I asked DePaoli about iPass's general policy of charging per minute, while the industry has a number of fixed monthly plans. He pointed out that with a lack of roaming as it currently stands, in order to benefit from those fixed monthly plans a single employee would have to have access to several of them, and would often be paying on months they weren't using the service that much because of minimum plan commitments. iPass has found that when you average travel across a country, many travelers aren't on the road every month, but might have extensive travel from time to time.
iPass did adapt their rates in places where a maximum rate is charged for a day's access, as in hotels. They charge per minute up to a maximum rate, and then not again during the period of midnight to midnight (most venues) or noon to noon (hotels). DePaoli said as the market changes, however, the model for charging could change overall.
The new iPassConnect 3 software includes three major changes. (Also, it works only under Windows XP, 2000, Me, NT 4 (service pack 6 or later), and 98 Second Edition.) First, instead of lumping all services together, it segregates out the medium (dial-up, Wi-Fi, etc.) for easier access.
Second, it now does Wi-Fi sniffing with appropriate (most) Wi-Fi cards to allow easy recognition of iPass partner networks. In fact, they also can lock out non-partner networks if this is a corporate policy for their clients. Users can hand configure one special network (like a home network). iPass now has 1,500 hot spots in their aggregated partner network.

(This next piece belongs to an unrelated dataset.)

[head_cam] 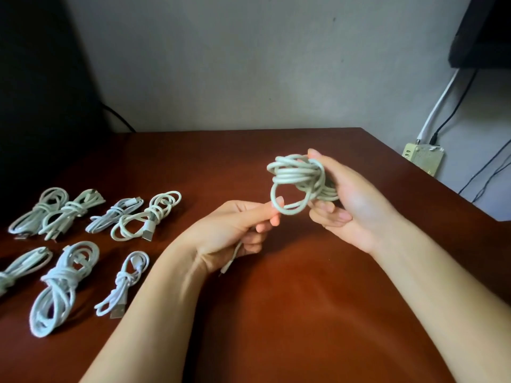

Third, the software now has policy enforcement tools. It always could check for a VPN before allowing communication, and terminating a connection that doesn't have a VPN enabled. It now also can enforce anti-virus and personal firewall software being turned on. This works with a few major packages, including Zone Labs and BlackICE (now renamed); and Norton and McAfee.
Finally, iPass added a technique that allows end-to-end password encryption and one-time username obscuring so that there's no part of the transaction from client software to iPass's software running in an enterprise that can replayed or sniffed. All of iPass's hot spot partners must install a digital certificate at a reachable location that iPassConnect can use to verify before allowing a hot spot connection. This prevents rogue AP interceptions, too.